# Orient Mako - Green Dial & Bezel - What Strap Would You Recommend?



## PaulBoy (Dec 2, 2007)

I picked this Mako up from @Craftycockney yesterday - Whilst it looks great on the stock bracelet, I'd like to have a few alternative straps to wear - Not a colour I have had before, but really taken with the green dial & bezel - What straps would you suggest for this? - I'd like at least one leather & one Nato / Para style? - I did think of a green leather strap, but most I have seen are too light a green (this Mako has a very dark green dial & bezel (I actually asked CC if he'd posted the correct pictures, but when I watched a review on YT I realised how dark the green was!) - Maybe brown leather might work better here than black?
Thoughts anyone?


----------



## Roy (Feb 23, 2003)

Tan leather might look nice.


----------



## chulyquang (Feb 4, 2020)

Camo strap with vintage sign woul be nice


----------



## Raymond Spanks (May 4, 2020)

For the leather a nice chocolate brown, quite thick, 5mm down to 3mm, so it looks substantial.
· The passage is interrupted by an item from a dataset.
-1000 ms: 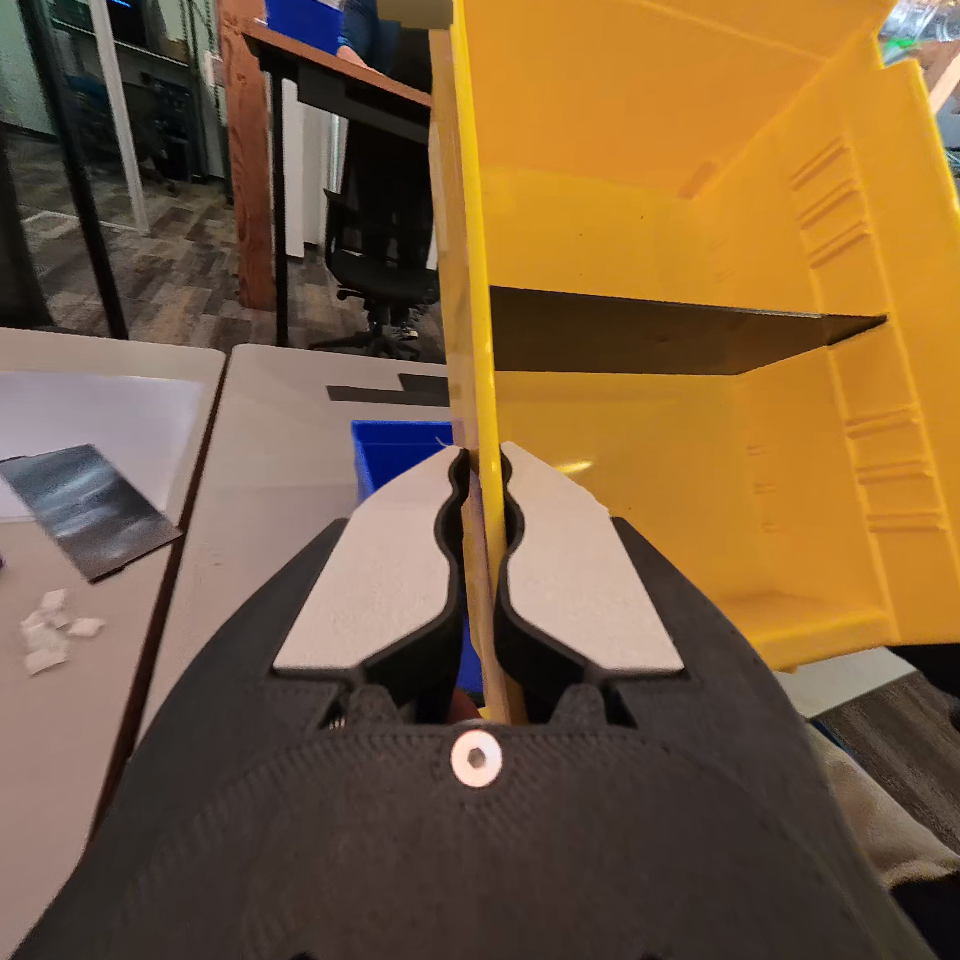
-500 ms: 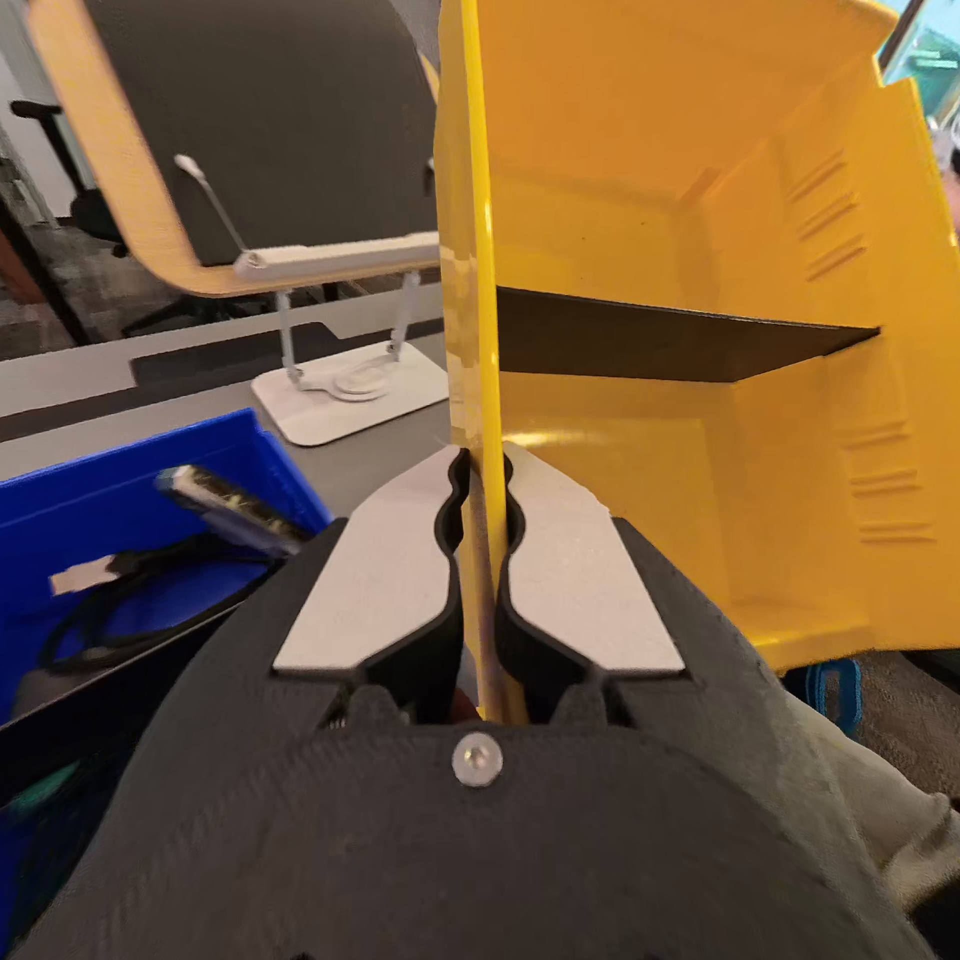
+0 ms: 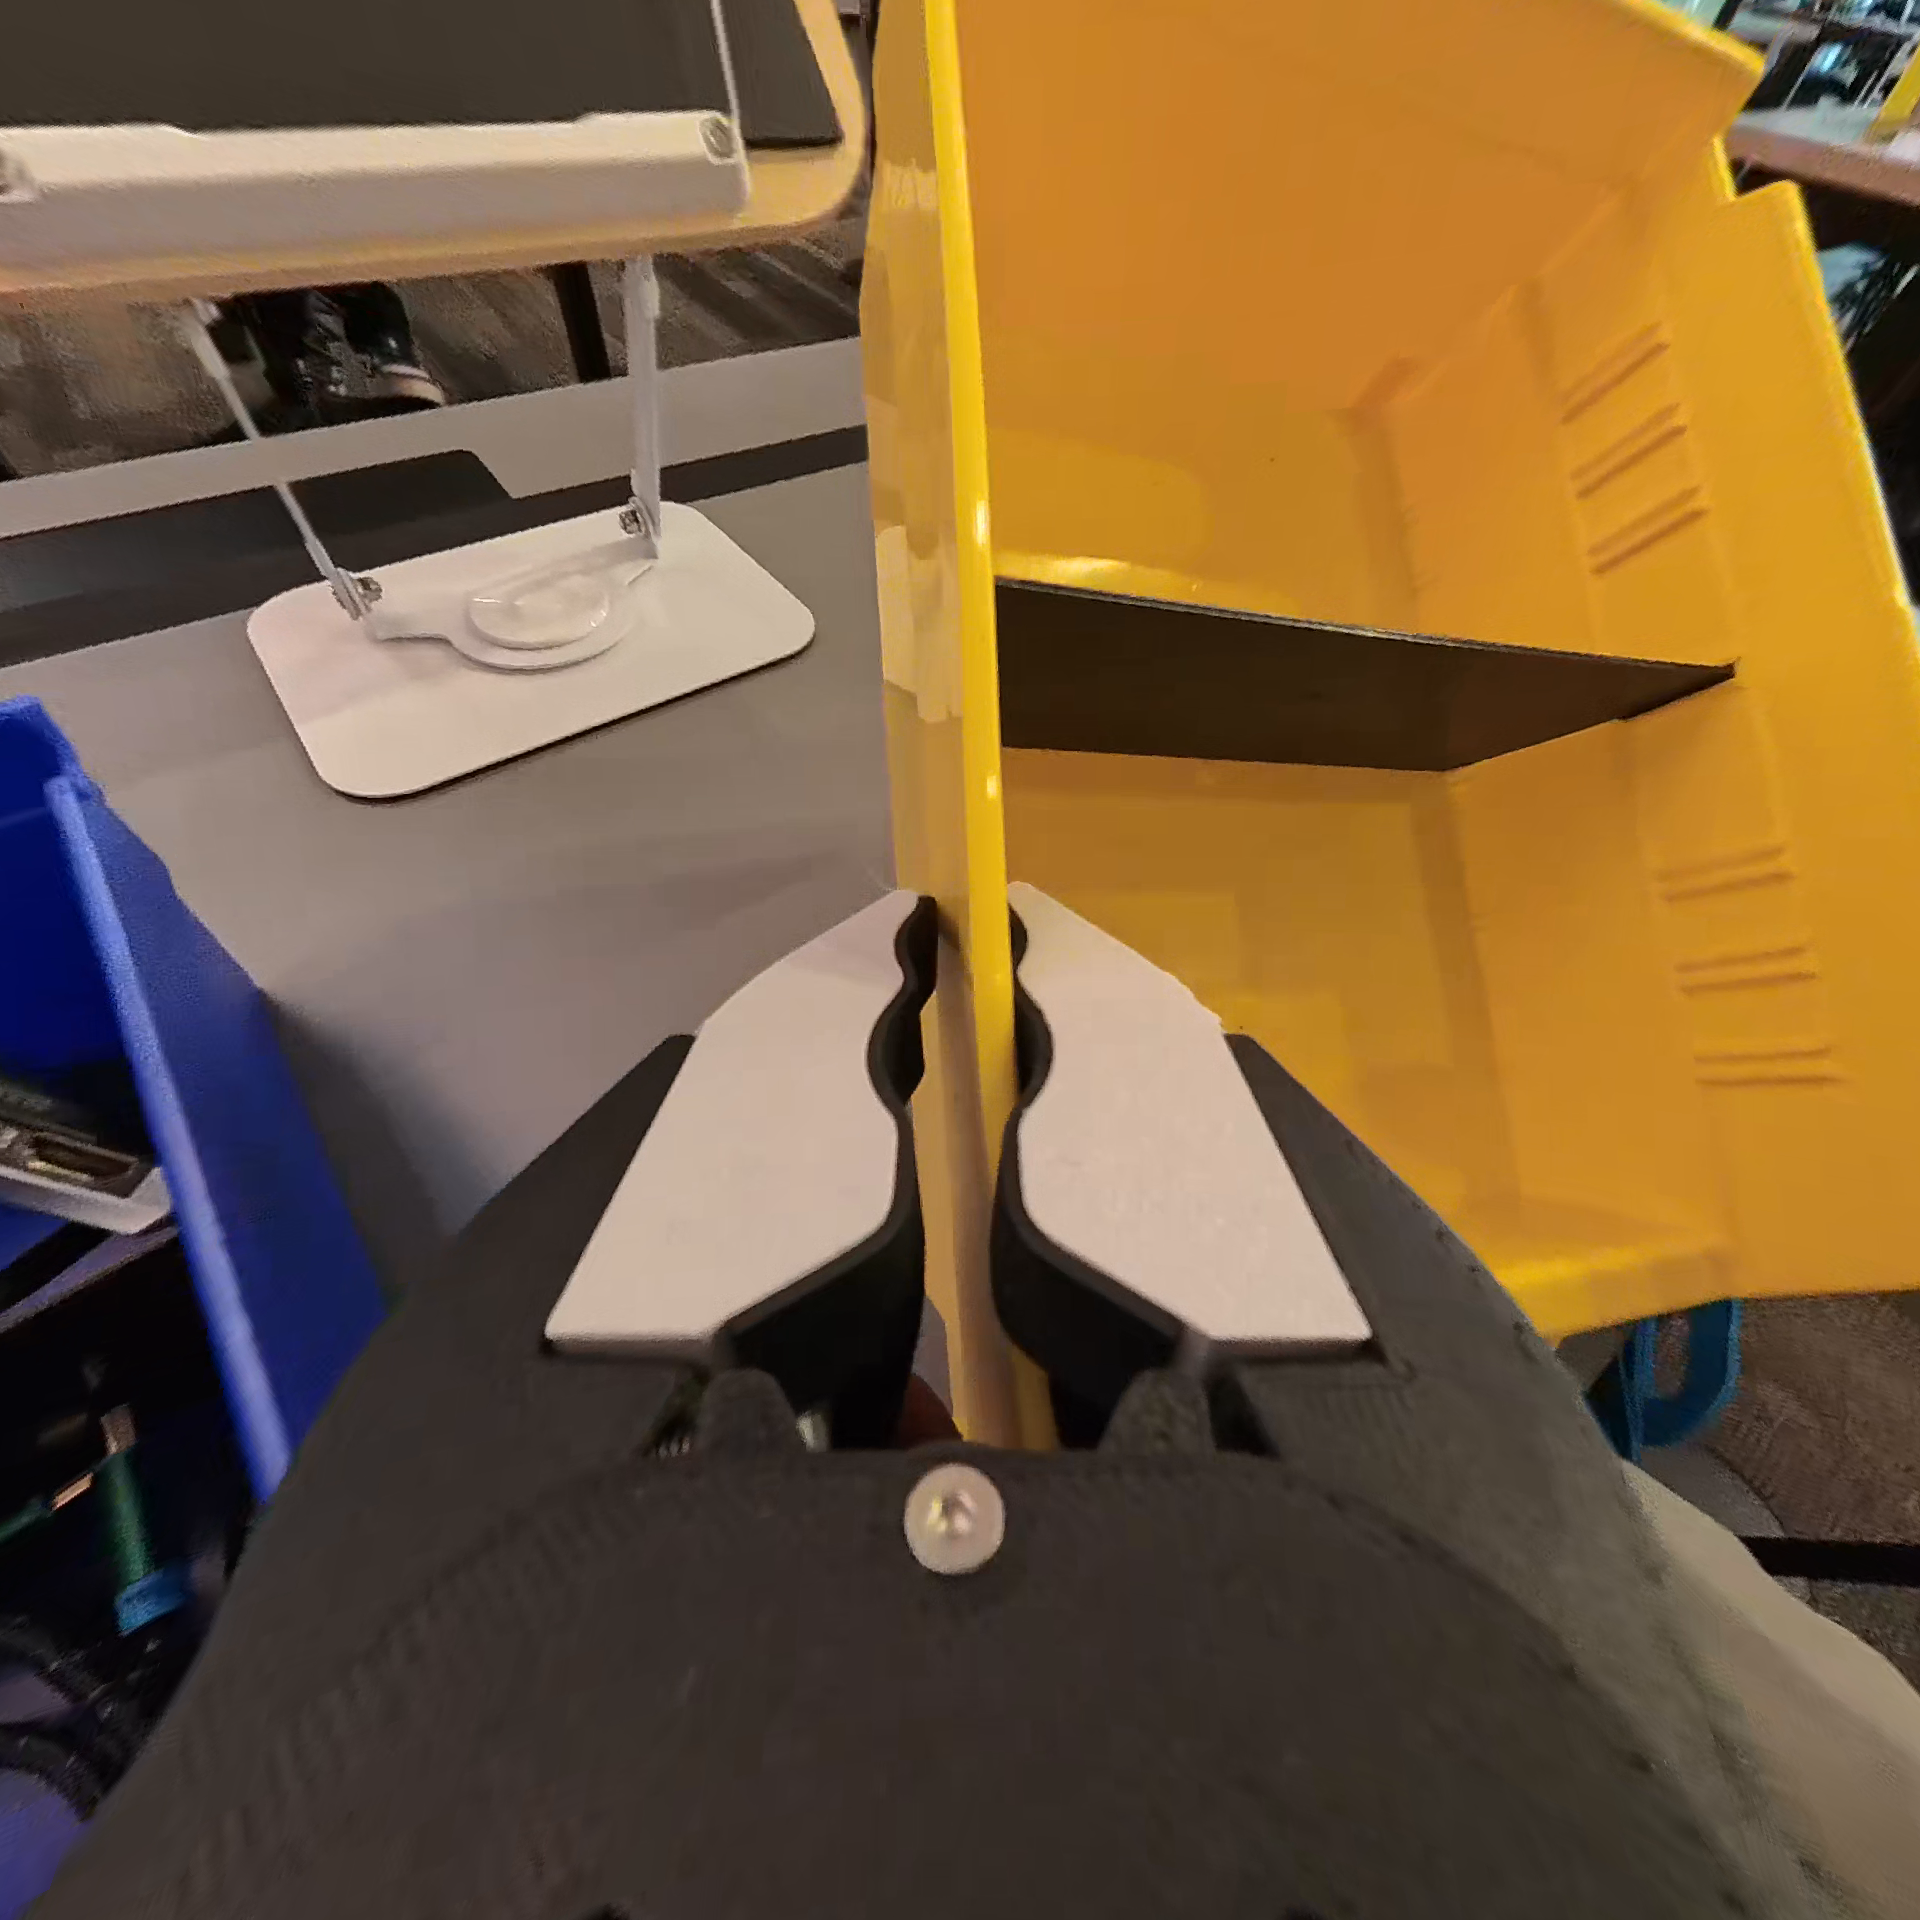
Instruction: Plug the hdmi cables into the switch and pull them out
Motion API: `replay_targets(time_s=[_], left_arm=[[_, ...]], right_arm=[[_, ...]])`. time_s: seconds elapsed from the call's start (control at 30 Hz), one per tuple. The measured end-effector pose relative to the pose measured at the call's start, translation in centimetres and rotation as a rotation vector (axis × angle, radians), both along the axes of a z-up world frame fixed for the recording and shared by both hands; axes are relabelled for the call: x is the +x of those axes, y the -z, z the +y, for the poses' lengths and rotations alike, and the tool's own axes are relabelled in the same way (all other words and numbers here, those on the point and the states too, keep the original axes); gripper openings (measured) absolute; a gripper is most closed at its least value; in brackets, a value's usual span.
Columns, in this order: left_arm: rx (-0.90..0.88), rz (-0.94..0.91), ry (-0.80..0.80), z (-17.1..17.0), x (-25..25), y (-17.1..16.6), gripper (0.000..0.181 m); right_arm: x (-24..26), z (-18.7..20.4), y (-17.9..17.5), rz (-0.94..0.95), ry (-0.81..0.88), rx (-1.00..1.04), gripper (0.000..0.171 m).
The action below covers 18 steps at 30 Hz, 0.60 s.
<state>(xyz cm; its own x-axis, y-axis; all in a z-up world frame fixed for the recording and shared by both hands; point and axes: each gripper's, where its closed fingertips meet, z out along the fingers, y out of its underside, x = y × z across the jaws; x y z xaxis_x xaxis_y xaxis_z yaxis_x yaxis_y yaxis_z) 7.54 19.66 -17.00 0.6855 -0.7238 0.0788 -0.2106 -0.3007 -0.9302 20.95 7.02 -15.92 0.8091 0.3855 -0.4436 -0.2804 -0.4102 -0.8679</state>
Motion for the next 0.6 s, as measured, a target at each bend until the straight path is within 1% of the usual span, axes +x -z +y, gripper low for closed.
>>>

For the nato, wouldn't go wrong with a quality seatbelt in black.

cheers


----------



## PaulBoy (Dec 2, 2007)

Thanks for the replies & suggestions gents (keep them coming!) - As below, I have had a play with the 22mm straps I have: brown leather / maroon two piece Nato / black with white pinstripe Para
I have also ordered a Forest green Perlon strap from @Jamie - Lunar Watch Straps which is the darkest green strap I can find & will post some pics when it arrives ...


----------



## PaulBoy (Dec 2, 2007)

OK so my Perlon Forest Green strap arrived from @Jamie - Lunar Watch Straps today (usual speedy service - much obliged!) - Very impressed with the quality of the strap & the Forest Green seems (to me) to be a good match for the Orient's dark green bezel - Anyway, see for yourself ...


----------



## PaulBoy (Dec 2, 2007)

Bit of an update for anyone considering an Orient (Mako variants in particular) - When @Bricey did the mini review on his a week or so ago, I asked him about the quality of the bracelet - This was after reading several reviews which all seemed to say that the stock bracelet let the rest of the watch down? - Bricey was of the opinion that that the bracelet itself was decent enough, but the clasp was poor - Someone else here was asking about changing the clasp on their bracelet for a better quality one (Strapcode IIRC?) & @Roy mentioned that there were plenty of replacement clasps available on eBay - The thing I really didn't like about the clasp on my Orient bracelet was that the logo was stamped into the clasp so heavily that the clasp looked bent? - After doing a bit of research on eBay, I found what looked like a half decent replacement clasp which I paid about £11 for (eBay seller abithom_12) - I wasn't expecting night & day difference to the Orient one, but am really pleased to say that this £11 one is much better than the Orient one & when on the bracelet looks like it was made for it! - The only "negative" I could find is that the replacement clasp is a bit smaller than the Orient one - It still has 3x micro adjustment holes, so I was able to swap them over without having to put a link back into the bracelet - I have taken some pictures which I hope will help? - Finally, please be aware if you do decide to change your clasp on this Orient bracelet, despite the Orient & bracelet having 22mm lug size, you need a 20mm clasp (I ordered a 22mm in error & the seller was happy for me to send it back for exchange for the correct size)
Cheers ... Paul


----------



## Bricey (Apr 7, 2021)

Excellent work, does it sound better as well as looking better?


----------



## PaulBoy (Dec 2, 2007)

Bricey said:


> Excellent work, does it sound better as well as looking better?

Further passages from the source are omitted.